Records from a data collection:
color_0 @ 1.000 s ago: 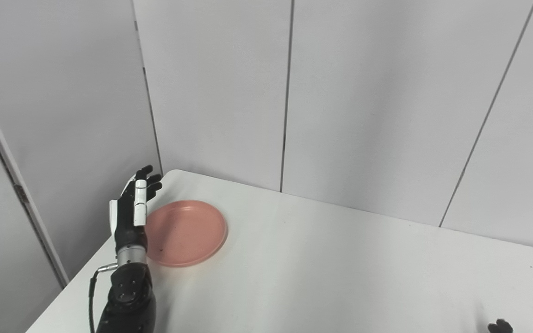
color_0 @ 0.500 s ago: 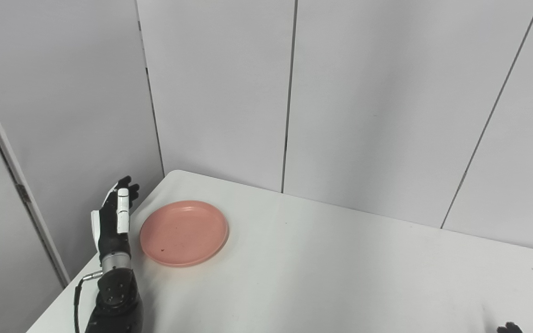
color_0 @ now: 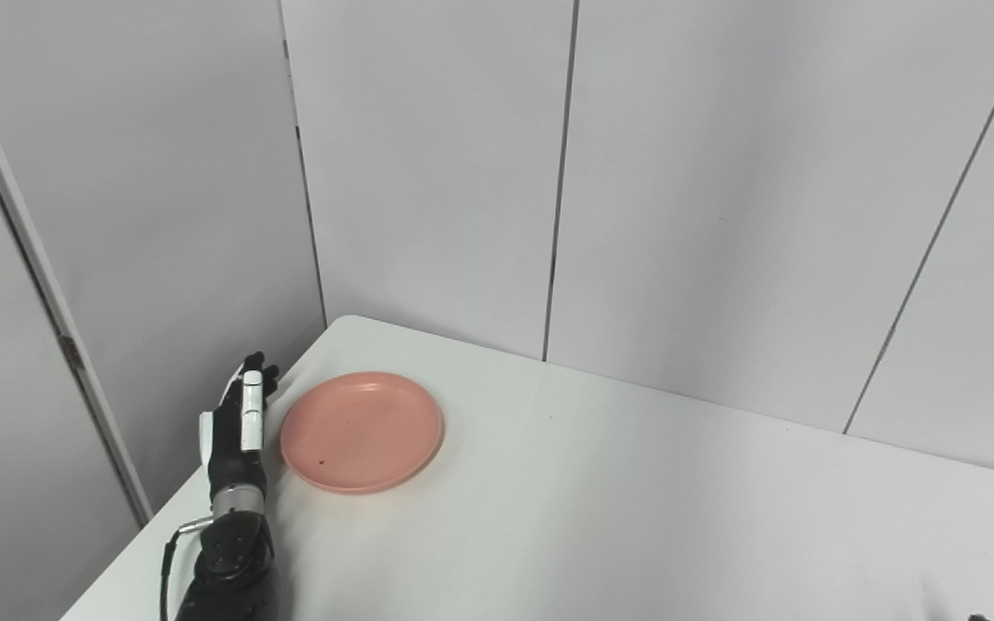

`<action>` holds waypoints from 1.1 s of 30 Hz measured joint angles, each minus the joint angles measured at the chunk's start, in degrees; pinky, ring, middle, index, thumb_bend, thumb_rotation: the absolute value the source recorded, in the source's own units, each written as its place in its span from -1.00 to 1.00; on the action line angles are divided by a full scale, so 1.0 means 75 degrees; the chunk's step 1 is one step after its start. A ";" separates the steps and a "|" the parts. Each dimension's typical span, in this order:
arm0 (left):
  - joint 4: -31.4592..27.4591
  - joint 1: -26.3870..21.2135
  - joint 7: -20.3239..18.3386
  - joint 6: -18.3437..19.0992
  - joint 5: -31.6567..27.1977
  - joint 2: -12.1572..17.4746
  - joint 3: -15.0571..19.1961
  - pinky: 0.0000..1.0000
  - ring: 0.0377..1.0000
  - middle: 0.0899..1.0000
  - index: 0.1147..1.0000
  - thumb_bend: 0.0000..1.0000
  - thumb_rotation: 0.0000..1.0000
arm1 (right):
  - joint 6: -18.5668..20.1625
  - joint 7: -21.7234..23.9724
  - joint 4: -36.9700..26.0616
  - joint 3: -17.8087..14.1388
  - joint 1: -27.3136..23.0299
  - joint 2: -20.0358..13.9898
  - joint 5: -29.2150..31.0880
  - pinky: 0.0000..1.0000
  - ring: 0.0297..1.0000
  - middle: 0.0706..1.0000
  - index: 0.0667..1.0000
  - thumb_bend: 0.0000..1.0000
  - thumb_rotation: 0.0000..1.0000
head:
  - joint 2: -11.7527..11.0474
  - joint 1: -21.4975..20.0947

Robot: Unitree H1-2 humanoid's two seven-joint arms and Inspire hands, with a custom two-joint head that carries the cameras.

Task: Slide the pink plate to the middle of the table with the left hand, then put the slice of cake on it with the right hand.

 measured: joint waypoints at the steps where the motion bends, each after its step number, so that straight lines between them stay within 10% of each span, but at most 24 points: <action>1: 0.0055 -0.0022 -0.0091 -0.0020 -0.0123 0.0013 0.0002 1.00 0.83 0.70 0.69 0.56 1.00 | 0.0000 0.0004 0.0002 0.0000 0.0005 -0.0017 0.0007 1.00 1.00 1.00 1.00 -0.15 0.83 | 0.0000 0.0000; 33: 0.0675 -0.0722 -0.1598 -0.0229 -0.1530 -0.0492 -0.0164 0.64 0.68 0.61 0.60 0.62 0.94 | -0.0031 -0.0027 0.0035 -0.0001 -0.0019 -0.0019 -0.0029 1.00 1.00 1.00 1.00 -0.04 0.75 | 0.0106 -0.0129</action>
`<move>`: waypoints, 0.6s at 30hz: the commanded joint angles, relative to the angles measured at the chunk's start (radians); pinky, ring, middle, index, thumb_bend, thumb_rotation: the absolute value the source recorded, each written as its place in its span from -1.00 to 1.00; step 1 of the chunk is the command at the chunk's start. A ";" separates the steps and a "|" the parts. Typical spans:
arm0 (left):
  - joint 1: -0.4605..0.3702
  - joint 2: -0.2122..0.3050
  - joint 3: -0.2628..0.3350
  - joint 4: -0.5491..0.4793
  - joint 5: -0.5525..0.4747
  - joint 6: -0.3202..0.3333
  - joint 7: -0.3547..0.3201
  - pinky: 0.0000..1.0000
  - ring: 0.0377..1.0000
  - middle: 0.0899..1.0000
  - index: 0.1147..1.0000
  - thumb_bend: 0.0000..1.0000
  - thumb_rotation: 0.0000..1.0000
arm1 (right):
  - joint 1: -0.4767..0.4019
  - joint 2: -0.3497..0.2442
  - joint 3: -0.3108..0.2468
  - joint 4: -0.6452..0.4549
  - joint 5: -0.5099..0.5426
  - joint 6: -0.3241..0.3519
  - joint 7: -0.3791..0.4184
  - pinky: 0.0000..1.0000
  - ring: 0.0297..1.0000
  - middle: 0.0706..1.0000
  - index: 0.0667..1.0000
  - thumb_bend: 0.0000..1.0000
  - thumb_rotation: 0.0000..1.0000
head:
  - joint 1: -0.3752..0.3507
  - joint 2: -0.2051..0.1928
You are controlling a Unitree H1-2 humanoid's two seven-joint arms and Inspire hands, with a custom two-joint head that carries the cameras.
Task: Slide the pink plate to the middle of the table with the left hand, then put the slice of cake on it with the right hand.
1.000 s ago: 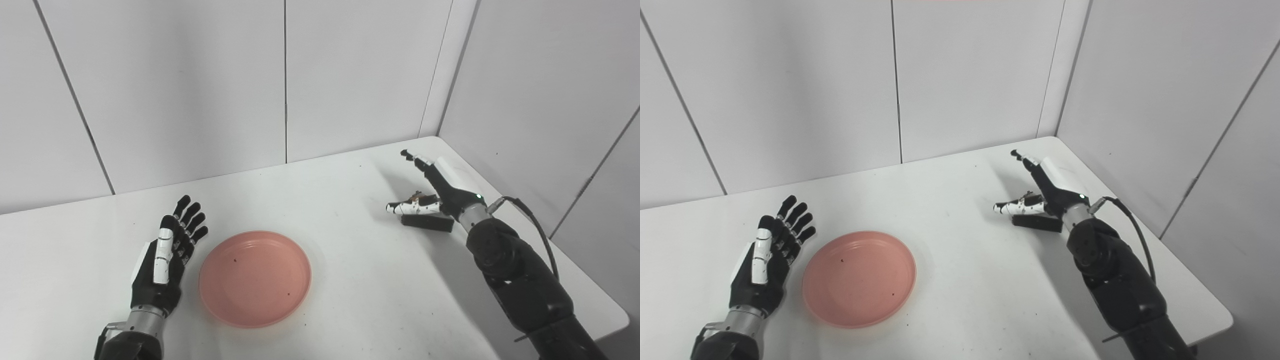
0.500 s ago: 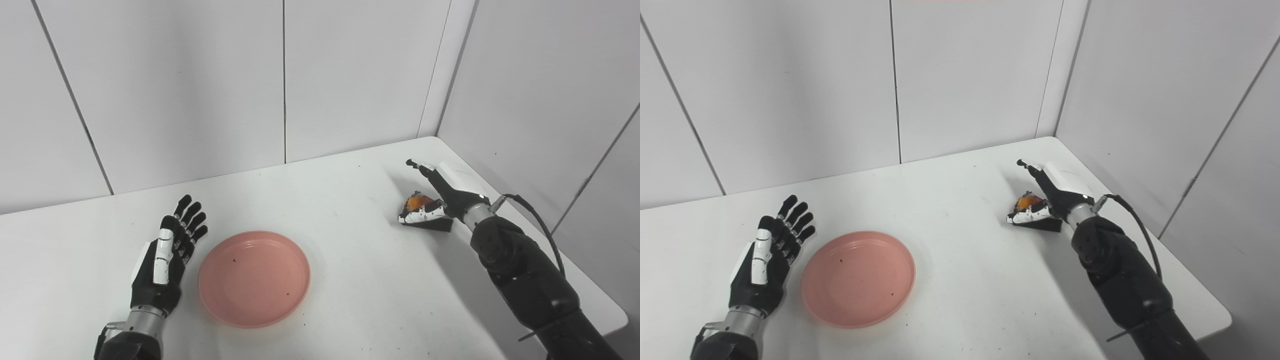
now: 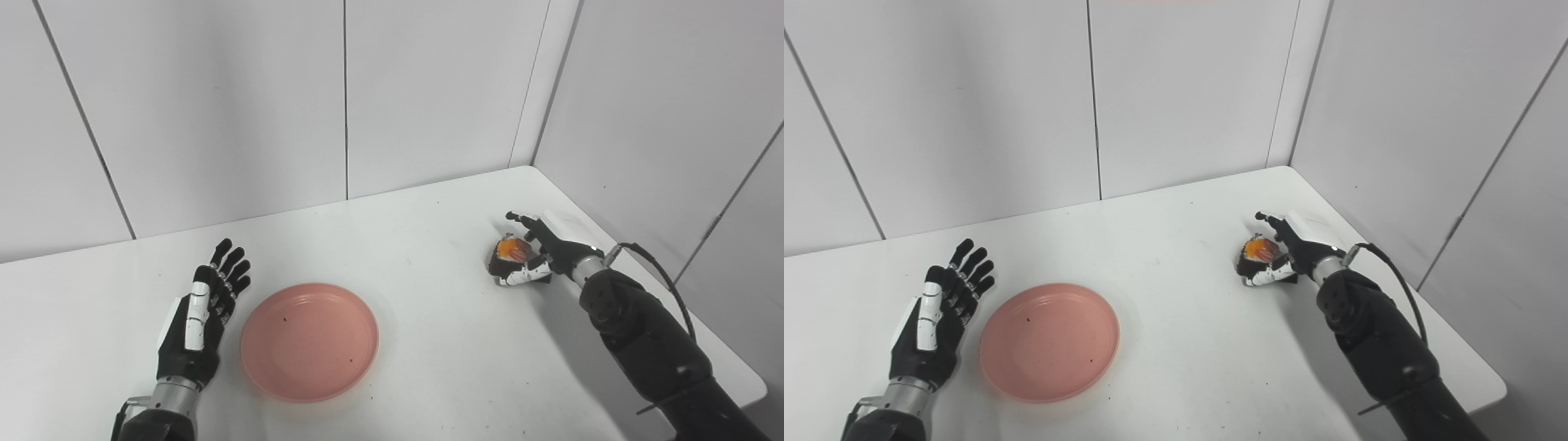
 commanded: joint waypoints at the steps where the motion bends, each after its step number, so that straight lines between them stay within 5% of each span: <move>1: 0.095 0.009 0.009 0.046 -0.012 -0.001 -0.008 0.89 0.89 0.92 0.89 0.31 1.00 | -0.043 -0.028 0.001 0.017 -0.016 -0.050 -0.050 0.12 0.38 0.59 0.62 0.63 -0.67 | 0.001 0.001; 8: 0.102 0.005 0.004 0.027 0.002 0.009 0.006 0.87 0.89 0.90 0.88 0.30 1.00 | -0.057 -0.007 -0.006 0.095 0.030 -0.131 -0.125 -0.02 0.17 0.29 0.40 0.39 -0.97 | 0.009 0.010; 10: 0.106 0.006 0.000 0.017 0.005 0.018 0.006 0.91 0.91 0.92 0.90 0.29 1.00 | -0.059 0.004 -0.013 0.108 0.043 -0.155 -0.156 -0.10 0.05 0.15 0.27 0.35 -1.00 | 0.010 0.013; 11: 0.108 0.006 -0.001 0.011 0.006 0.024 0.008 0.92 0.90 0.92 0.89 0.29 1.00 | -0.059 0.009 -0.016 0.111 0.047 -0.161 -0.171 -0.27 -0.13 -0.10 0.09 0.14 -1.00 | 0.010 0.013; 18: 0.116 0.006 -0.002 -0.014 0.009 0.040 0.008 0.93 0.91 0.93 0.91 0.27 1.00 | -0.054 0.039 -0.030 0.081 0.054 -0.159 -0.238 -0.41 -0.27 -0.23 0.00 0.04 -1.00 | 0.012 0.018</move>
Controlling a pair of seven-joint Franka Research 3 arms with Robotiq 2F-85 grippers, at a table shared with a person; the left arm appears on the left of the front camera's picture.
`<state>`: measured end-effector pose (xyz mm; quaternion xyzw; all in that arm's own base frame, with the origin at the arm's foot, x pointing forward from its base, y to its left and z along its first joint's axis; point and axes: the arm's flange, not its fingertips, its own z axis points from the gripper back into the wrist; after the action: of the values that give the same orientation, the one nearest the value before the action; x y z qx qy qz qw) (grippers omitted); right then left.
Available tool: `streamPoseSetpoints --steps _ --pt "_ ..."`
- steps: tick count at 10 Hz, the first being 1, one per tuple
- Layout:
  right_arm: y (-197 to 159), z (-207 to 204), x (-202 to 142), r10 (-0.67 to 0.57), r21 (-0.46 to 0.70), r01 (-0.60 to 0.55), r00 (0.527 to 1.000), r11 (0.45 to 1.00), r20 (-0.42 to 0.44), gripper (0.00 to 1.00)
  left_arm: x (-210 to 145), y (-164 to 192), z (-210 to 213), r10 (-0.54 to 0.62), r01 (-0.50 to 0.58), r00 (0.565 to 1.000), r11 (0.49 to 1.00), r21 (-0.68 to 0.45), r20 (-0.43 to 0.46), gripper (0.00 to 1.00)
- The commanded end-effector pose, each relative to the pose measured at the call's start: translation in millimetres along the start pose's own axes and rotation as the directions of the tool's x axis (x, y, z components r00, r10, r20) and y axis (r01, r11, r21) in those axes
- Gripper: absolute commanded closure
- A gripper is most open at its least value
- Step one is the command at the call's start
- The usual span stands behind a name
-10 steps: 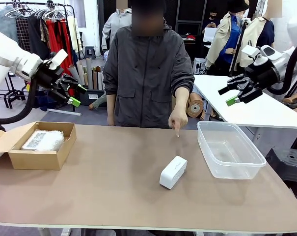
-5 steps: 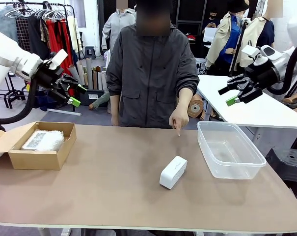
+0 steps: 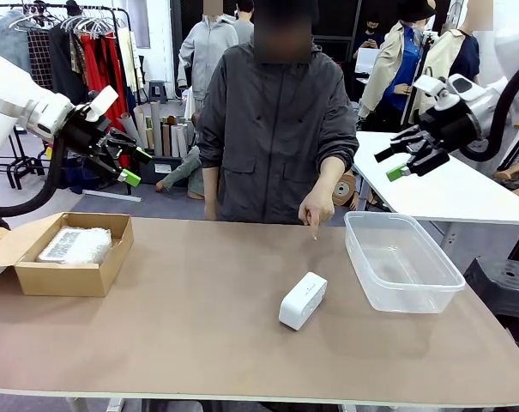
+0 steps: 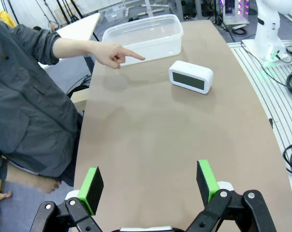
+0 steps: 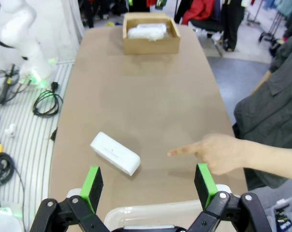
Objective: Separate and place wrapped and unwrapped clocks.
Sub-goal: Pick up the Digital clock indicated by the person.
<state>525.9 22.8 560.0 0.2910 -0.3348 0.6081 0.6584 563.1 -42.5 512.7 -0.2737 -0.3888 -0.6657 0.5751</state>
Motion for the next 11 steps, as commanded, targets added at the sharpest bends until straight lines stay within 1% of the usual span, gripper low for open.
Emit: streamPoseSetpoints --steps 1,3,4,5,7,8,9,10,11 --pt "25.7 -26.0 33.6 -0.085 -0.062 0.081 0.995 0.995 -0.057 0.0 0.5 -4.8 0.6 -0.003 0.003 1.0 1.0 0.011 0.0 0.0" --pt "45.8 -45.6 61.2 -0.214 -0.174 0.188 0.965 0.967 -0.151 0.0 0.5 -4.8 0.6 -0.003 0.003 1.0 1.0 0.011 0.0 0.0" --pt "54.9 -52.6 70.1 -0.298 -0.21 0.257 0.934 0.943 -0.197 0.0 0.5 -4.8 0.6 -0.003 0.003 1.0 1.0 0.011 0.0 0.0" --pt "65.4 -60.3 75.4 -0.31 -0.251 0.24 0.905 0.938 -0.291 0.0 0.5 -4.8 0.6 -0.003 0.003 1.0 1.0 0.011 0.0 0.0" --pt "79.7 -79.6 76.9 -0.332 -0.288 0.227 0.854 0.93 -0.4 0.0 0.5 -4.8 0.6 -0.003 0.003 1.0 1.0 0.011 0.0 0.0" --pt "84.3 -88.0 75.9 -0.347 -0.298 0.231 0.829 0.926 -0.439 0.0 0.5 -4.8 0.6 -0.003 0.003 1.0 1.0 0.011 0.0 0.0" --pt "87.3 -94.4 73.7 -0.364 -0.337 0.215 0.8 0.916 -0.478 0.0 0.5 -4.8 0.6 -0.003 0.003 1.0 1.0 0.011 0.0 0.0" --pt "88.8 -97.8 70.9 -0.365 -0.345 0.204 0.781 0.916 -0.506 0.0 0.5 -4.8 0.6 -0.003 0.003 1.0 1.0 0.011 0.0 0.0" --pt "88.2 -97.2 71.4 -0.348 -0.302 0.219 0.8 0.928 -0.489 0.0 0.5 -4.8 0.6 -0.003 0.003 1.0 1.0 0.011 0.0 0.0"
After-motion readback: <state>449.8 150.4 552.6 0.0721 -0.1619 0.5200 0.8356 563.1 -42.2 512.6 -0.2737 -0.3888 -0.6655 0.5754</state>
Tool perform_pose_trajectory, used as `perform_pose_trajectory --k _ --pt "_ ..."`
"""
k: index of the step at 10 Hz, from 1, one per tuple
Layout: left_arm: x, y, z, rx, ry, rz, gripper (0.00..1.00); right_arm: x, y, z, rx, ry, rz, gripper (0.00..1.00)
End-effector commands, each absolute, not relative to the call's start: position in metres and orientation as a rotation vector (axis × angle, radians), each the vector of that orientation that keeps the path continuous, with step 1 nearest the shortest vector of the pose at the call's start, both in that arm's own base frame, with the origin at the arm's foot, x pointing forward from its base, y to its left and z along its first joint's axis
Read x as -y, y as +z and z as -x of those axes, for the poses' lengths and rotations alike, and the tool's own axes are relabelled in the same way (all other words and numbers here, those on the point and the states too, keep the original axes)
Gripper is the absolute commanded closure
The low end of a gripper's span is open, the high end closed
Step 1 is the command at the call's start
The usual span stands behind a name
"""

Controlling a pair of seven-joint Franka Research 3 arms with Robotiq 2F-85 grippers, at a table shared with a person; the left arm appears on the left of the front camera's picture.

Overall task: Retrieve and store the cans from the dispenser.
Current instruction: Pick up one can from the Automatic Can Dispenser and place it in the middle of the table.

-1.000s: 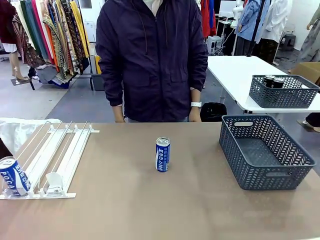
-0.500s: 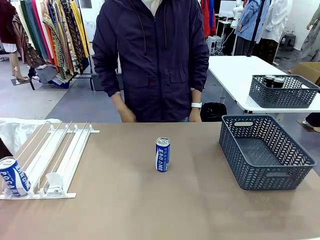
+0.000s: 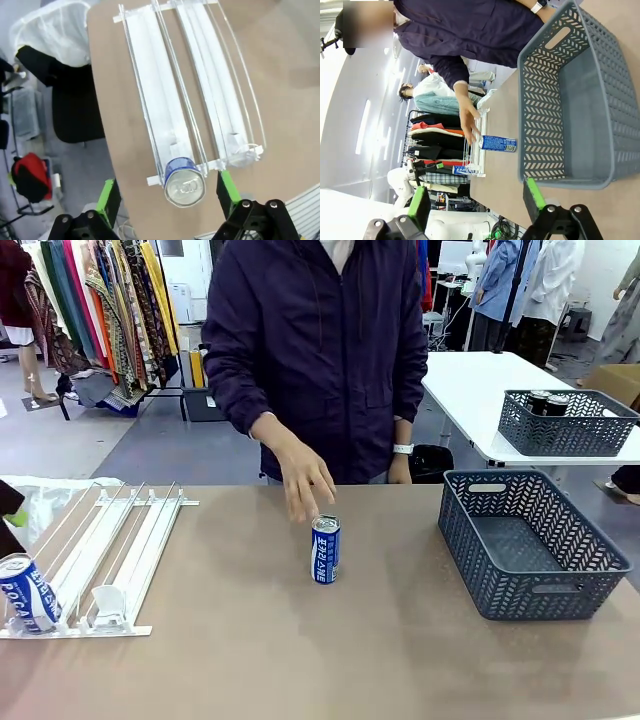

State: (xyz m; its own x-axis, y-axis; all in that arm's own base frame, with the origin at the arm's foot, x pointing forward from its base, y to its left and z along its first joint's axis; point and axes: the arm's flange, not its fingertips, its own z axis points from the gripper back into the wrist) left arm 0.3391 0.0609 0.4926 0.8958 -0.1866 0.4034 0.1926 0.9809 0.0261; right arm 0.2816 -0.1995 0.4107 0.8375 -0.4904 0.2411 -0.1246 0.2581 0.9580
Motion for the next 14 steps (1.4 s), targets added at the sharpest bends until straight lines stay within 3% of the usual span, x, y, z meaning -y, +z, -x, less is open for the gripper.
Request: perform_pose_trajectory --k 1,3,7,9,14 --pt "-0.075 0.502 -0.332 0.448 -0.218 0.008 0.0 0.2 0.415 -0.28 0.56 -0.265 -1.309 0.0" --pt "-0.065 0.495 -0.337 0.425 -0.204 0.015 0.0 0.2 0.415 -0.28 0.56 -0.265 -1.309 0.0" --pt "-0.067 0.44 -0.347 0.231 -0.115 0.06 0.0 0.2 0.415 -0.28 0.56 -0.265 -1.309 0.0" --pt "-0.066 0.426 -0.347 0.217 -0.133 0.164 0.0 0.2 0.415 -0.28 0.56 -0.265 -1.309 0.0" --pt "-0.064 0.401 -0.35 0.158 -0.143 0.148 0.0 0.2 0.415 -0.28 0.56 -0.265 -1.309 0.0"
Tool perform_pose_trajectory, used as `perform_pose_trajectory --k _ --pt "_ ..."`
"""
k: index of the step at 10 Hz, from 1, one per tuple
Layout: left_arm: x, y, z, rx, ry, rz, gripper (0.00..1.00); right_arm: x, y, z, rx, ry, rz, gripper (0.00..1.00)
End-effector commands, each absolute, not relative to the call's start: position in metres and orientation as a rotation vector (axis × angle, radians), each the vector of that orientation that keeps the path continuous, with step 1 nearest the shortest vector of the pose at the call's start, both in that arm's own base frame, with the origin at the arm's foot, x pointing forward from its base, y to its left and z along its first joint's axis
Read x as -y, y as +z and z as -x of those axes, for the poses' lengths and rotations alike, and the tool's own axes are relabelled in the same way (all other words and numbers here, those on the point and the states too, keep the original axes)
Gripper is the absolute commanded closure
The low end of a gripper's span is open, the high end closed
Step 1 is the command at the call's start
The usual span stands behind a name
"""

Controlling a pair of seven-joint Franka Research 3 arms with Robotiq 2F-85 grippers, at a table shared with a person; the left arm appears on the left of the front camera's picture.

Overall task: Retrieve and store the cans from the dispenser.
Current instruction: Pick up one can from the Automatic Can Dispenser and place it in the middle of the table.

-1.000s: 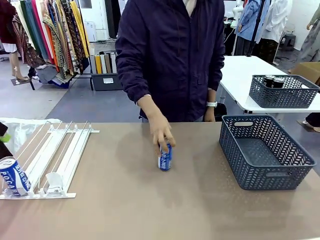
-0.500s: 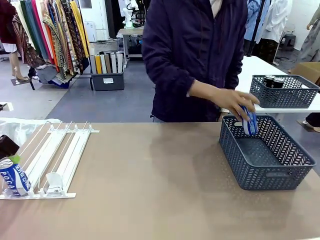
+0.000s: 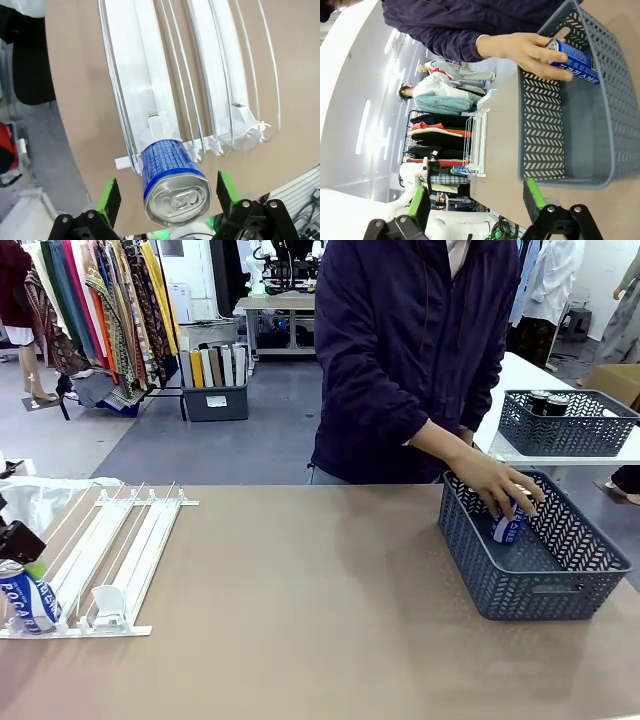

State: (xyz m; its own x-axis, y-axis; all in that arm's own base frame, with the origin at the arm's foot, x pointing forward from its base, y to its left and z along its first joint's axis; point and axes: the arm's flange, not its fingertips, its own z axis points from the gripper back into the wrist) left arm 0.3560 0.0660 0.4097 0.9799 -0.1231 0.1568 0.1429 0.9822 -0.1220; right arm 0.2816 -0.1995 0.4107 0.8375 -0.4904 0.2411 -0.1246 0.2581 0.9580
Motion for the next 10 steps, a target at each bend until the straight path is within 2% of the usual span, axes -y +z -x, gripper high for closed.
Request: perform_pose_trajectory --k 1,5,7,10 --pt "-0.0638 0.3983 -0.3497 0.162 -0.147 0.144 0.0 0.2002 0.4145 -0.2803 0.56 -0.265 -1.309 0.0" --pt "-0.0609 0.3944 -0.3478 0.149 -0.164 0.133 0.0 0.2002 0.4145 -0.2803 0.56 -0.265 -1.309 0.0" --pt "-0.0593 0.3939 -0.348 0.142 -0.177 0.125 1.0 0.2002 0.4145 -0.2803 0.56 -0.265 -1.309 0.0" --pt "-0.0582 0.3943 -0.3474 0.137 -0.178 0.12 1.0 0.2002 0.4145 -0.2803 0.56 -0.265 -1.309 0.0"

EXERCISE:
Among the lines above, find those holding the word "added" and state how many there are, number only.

OUTPUT FOR THIS TASK:
2